[Aim of the task]:
Return every line from the one with "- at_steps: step" through the one with "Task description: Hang", inclusive, exactly as it appears below.

[Exercise input]:
+ + + + + + +
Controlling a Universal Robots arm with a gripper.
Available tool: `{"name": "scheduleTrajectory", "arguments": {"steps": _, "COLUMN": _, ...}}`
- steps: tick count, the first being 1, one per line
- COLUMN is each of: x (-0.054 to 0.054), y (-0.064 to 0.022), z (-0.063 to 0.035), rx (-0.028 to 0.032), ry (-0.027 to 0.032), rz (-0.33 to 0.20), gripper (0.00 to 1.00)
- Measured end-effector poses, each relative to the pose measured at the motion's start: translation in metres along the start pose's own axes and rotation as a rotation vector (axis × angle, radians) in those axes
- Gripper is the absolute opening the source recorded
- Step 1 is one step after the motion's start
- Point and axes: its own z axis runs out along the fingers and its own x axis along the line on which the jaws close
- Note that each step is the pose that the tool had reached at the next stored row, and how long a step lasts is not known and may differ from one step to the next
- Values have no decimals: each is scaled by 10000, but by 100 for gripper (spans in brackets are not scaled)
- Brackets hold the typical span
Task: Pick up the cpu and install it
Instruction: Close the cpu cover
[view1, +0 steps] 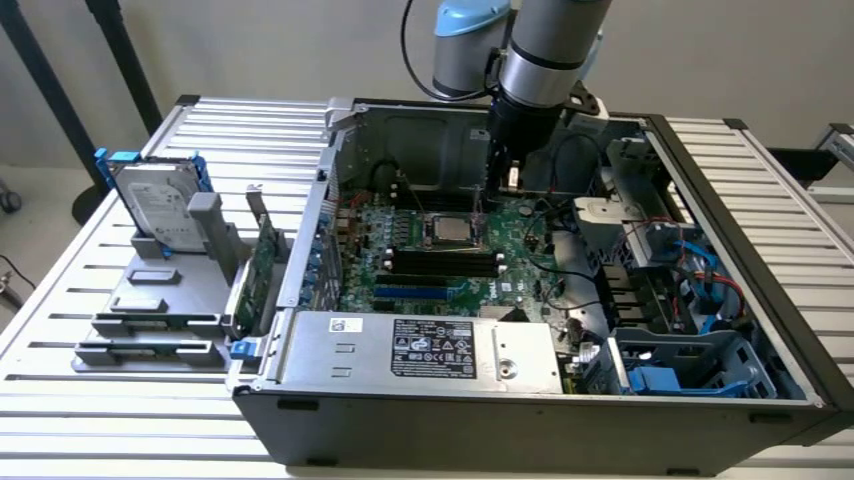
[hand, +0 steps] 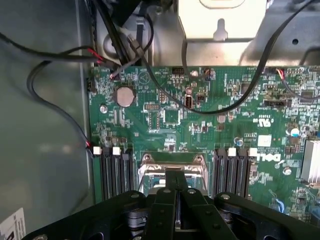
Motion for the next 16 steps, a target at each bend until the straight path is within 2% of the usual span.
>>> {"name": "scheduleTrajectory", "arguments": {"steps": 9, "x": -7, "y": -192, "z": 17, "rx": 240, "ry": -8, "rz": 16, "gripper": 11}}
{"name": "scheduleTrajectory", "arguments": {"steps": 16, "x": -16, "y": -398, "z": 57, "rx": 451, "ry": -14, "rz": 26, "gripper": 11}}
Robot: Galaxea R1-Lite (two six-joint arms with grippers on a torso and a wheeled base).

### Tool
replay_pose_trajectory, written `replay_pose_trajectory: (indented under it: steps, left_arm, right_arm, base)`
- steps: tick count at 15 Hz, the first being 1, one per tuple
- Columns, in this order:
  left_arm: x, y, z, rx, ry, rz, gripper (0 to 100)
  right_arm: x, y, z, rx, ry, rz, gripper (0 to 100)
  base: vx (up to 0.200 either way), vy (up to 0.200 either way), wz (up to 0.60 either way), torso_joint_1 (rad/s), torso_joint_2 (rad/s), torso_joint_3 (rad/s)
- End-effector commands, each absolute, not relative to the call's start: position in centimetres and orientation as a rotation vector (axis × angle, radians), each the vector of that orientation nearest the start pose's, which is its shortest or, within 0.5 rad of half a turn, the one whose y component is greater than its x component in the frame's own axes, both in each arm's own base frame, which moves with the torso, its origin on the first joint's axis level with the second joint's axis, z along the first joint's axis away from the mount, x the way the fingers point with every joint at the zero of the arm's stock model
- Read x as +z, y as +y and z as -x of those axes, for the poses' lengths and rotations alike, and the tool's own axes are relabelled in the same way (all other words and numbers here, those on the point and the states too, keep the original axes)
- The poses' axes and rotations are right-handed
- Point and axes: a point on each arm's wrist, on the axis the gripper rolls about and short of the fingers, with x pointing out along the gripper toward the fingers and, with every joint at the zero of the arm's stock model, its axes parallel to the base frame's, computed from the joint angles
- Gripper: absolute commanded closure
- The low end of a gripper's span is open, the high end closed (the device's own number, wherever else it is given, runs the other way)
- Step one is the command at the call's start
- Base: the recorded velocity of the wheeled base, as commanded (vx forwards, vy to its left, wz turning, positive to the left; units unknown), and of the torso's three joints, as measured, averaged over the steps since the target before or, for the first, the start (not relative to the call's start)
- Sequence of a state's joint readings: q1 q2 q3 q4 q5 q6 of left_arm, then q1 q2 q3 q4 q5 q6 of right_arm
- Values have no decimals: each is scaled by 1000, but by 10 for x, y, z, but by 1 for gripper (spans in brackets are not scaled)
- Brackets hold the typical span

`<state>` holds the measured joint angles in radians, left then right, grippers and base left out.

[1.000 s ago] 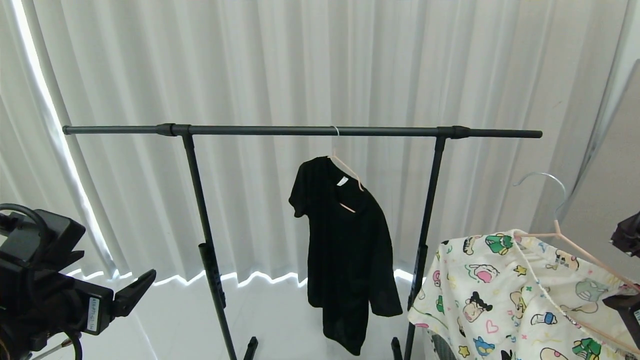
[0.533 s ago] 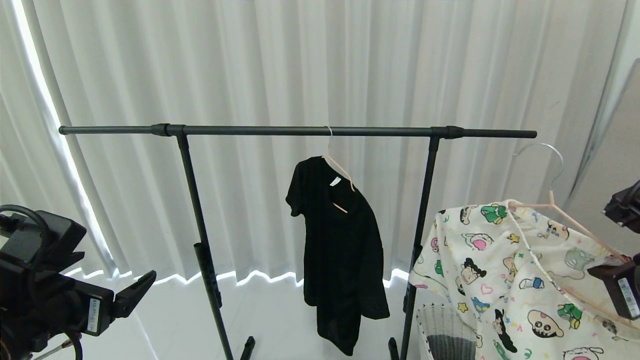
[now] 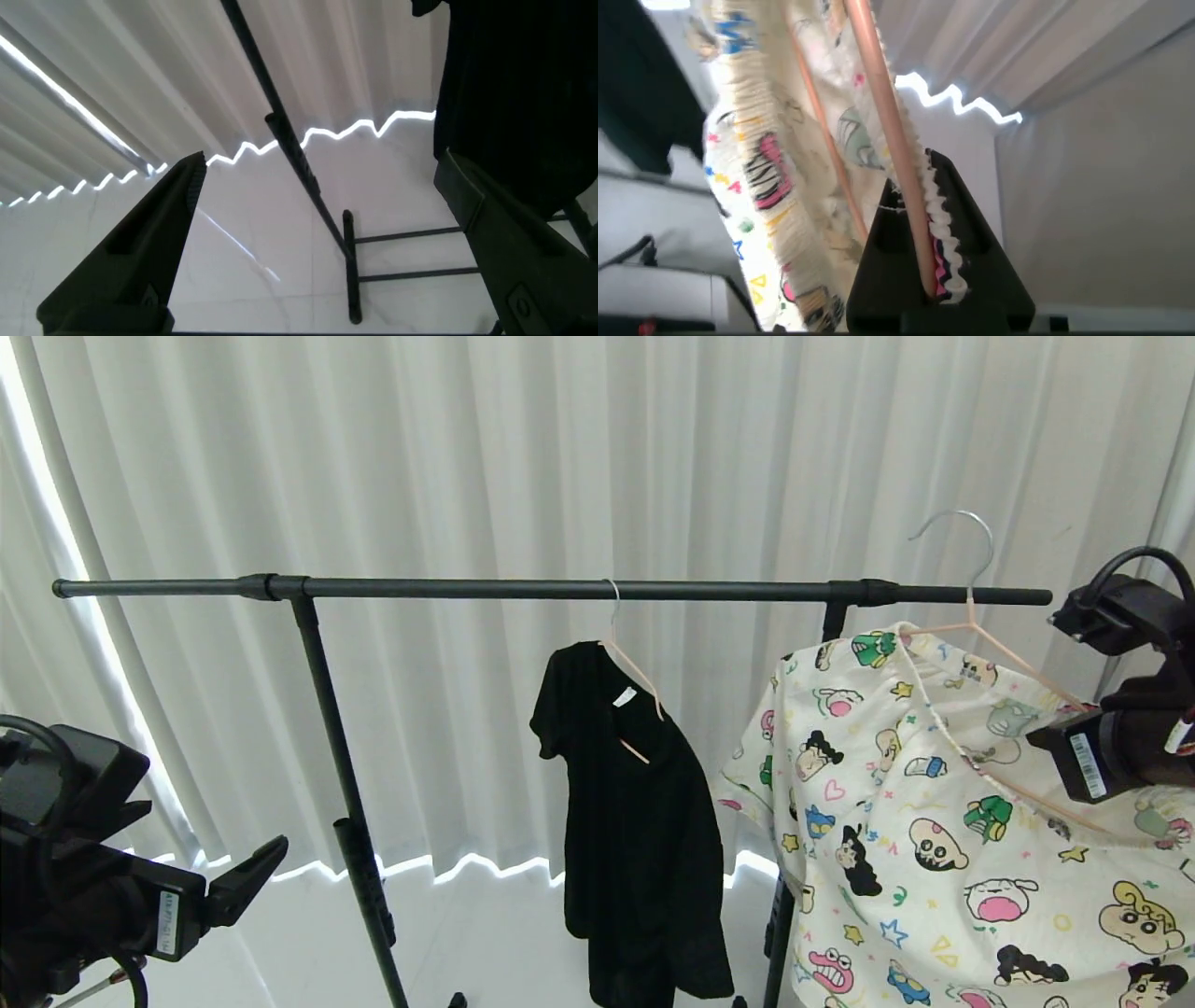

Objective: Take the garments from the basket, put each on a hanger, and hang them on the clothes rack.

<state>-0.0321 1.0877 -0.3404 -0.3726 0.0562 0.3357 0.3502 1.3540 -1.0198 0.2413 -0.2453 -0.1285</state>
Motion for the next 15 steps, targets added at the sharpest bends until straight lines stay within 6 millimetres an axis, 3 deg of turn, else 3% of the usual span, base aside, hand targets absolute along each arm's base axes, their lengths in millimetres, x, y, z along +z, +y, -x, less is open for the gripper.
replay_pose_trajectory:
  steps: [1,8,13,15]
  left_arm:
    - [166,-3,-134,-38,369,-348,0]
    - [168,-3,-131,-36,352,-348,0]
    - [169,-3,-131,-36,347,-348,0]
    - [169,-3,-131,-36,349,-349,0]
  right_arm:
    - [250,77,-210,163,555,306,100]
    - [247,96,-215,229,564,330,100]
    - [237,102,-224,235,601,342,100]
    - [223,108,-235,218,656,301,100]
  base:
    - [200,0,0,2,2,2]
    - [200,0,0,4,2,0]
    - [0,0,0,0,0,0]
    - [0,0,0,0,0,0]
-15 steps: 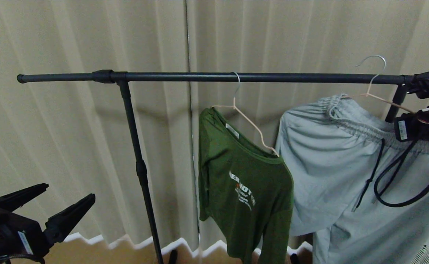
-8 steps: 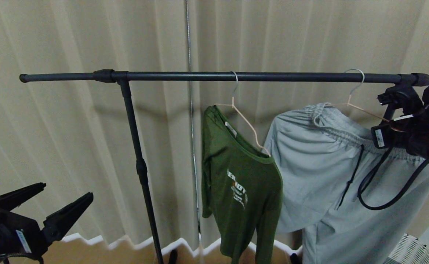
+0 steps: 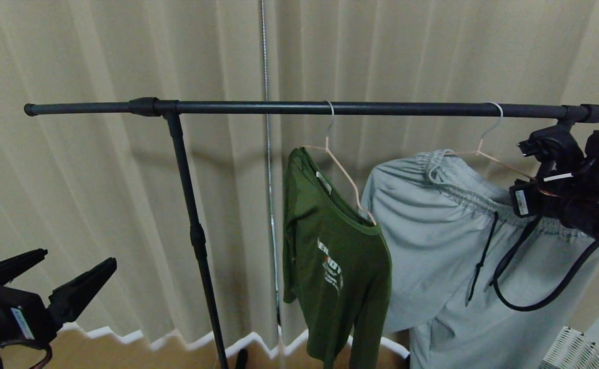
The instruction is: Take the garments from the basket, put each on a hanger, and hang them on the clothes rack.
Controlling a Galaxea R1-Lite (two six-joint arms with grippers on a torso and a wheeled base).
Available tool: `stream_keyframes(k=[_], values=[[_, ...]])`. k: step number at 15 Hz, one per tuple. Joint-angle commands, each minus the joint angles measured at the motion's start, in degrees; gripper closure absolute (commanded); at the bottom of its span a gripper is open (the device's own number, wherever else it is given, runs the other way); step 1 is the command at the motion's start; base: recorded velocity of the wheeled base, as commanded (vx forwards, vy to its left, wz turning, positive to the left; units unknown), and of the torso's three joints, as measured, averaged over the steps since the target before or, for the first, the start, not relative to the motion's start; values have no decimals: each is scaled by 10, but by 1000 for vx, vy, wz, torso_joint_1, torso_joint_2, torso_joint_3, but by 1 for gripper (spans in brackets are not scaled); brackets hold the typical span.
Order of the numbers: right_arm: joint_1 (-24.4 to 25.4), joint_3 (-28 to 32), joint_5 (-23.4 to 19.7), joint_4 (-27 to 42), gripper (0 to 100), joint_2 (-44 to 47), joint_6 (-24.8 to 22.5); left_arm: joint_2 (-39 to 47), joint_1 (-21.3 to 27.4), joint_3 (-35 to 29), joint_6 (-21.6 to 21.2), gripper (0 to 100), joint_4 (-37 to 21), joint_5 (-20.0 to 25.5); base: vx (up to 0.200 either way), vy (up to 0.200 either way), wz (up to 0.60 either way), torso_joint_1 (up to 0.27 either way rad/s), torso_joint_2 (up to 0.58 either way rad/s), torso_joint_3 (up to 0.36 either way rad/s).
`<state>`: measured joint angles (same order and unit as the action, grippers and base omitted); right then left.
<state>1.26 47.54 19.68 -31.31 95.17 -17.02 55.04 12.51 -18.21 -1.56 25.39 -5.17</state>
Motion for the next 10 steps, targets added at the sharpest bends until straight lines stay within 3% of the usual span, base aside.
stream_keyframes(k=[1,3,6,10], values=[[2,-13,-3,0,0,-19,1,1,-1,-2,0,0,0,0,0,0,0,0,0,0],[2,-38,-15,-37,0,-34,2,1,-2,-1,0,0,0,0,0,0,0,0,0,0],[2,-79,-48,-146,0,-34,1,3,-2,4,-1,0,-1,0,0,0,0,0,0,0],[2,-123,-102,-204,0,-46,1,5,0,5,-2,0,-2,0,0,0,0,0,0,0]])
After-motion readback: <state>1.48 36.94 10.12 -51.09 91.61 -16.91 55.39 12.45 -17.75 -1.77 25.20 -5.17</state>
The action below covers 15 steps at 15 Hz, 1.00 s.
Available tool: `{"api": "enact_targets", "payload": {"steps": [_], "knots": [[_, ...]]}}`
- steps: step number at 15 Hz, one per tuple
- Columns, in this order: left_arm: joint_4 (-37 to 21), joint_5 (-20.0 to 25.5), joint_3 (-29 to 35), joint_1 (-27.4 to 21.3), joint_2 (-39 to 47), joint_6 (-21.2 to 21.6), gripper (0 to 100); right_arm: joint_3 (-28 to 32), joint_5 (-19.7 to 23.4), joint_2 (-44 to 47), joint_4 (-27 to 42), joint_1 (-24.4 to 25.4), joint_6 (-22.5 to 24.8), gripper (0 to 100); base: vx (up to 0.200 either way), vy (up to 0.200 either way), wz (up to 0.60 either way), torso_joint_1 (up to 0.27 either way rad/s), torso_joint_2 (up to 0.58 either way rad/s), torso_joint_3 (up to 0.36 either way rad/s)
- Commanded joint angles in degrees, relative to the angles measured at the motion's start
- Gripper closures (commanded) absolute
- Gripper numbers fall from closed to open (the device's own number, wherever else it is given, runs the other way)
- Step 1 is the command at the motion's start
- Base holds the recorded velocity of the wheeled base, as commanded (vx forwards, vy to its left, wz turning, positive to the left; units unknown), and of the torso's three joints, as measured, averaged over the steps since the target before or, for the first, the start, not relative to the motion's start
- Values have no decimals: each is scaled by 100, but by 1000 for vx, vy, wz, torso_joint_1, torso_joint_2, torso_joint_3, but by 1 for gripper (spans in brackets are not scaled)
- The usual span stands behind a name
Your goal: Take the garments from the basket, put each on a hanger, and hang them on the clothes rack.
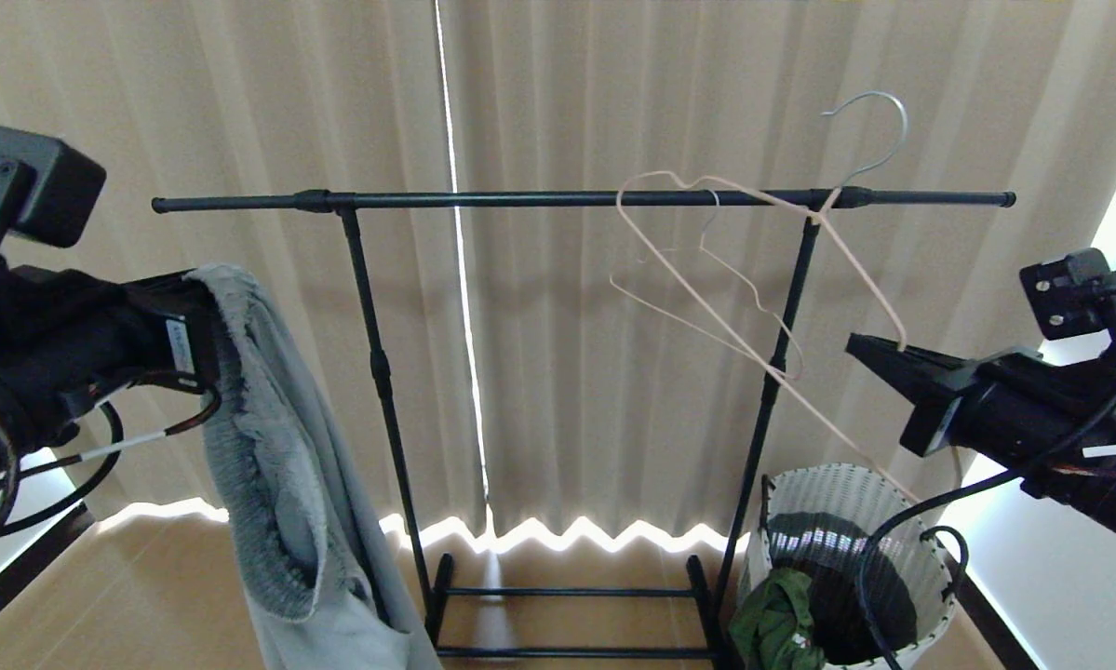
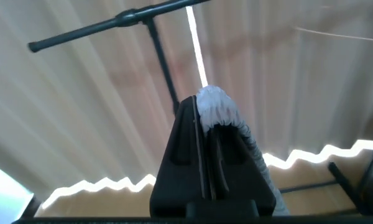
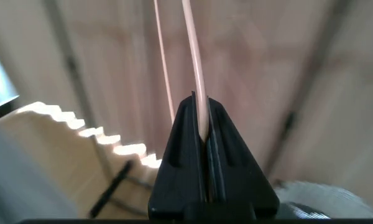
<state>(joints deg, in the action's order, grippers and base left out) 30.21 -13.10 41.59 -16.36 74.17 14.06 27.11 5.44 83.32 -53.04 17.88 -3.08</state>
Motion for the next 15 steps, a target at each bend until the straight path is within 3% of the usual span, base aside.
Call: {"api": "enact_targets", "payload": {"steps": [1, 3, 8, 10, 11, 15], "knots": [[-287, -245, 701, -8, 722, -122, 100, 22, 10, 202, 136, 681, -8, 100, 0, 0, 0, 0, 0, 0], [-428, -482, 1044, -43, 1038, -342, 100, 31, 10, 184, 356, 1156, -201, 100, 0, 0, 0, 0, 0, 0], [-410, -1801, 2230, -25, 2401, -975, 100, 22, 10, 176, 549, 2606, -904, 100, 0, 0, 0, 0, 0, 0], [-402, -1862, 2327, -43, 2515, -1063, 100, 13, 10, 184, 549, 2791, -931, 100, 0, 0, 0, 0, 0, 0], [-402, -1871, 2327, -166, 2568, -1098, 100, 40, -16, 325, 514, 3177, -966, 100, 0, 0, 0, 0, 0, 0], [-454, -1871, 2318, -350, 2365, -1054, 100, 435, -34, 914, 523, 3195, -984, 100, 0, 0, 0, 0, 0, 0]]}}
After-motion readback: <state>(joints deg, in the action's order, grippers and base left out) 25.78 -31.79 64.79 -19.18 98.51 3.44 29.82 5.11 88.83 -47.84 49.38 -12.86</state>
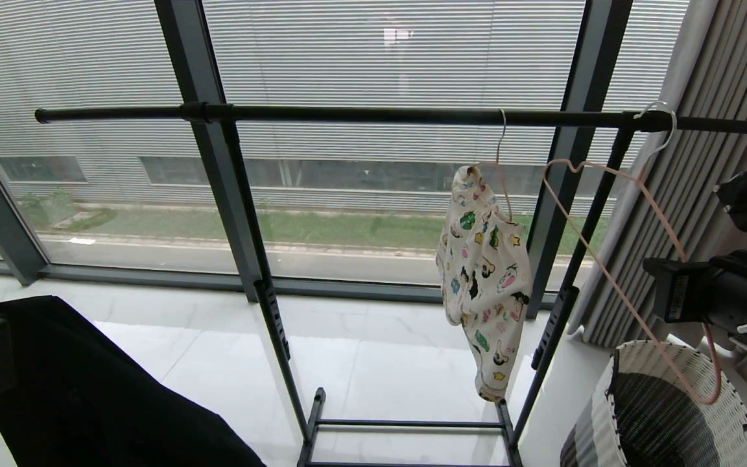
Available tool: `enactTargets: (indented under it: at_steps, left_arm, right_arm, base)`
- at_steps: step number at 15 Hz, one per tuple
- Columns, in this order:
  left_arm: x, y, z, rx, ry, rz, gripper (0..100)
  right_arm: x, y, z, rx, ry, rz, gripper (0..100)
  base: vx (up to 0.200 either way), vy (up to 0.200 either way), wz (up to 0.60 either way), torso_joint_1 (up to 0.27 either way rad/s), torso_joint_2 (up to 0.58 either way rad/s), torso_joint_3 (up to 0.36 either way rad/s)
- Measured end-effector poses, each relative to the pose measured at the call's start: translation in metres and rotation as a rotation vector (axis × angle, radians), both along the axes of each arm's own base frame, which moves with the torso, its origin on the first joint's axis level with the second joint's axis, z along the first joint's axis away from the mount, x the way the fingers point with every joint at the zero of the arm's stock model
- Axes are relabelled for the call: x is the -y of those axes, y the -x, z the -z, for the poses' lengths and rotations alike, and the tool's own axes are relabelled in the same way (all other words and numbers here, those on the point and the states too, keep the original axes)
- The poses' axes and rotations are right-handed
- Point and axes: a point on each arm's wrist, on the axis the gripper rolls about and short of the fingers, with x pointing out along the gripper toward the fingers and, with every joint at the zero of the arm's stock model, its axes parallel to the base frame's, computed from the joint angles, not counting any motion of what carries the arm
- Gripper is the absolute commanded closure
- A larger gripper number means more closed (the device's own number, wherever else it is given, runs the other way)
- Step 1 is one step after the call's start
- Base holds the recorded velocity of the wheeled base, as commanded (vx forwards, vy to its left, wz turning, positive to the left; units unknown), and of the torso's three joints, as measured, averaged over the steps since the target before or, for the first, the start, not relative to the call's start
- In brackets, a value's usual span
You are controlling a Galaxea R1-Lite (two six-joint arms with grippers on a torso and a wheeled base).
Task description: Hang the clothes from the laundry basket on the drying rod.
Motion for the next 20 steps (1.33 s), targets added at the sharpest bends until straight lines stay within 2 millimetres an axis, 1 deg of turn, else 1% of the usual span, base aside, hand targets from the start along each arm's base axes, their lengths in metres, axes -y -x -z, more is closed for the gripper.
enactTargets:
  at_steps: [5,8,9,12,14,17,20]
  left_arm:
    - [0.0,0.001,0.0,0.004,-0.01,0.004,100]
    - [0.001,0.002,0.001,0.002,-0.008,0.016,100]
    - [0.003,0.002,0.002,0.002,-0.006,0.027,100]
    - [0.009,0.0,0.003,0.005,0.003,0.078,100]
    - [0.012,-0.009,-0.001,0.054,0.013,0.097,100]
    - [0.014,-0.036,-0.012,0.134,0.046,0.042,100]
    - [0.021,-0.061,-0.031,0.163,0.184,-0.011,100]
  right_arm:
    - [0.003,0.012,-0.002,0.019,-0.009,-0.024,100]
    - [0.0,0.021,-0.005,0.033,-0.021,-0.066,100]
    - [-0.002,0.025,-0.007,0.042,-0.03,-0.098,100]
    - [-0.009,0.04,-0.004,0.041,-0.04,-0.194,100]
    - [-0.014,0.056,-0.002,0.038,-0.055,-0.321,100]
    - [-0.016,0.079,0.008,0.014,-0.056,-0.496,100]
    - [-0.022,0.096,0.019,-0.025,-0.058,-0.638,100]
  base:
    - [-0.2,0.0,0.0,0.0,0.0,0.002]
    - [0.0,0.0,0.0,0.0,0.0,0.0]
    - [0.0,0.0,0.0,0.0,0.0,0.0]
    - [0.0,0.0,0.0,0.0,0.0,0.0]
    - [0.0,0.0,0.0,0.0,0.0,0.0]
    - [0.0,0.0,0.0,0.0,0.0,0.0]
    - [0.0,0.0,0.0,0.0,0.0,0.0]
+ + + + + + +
[Response]:
- at_steps: step number at 15 Hz, one per tuple
- Columns, in this order:
  left_arm: x, y, z, rx, ry, rz, gripper (0..100)
  right_arm: x, y, z, rx, ry, rz, gripper (0..100)
  base: vx (up to 0.200 either way), vy (up to 0.200 either way), wz (up to 0.60 either way), torso_joint_1 (up to 0.27 either way rad/s), torso_joint_2 (up to 0.58 either way rad/s), torso_joint_3 (up to 0.36 either way rad/s)
- Measured end-effector poses, each relative to the pose measured at the call's start: translation in metres and rotation as a rotation vector (axis × angle, radians), both along the axes of each arm's own base frame, which moves with the torso, its origin on the first joint's axis level with the second joint's axis, z along the first joint's axis away from the mount, x the way the fingers point with every joint at the zero of the arm's stock model
- Axes are relabelled for the call: x is the -y of those axes, y the -x, z the -z, for the poses' lengths and rotations alike, and the tool's own axes are relabelled in the same way (all other words and numbers here, those on the point and the states too, keep the original axes)
- The poses' axes and rotations are right-handed
- Point and axes: a point on each arm's wrist, on the axis the gripper rolls about and short of the fingers, with x pointing out along the gripper toward the fingers and, with every joint at the zero of the arm's stock model, its axes parallel to the base frame's, computed from the joint angles, not counting any motion of what carries the arm
- Gripper is the absolute commanded closure
- A larger gripper number means more closed (the device's own number, wherever else it is given, runs the other way)
- Step 1 is one step after the call's start
- Base holds the recorded velocity of the wheeled base, as commanded (vx forwards, vy to its left, wz turning, positive to the left; units unknown), and of the torso's three joints, as measured, averaged over the steps since the target before or, for the first, the start, not relative to the call's start
- In brackets, a value's usual span
You are controlling a Galaxea R1-Lite (two six-joint arms with grippers on a torso and a wheeled base).
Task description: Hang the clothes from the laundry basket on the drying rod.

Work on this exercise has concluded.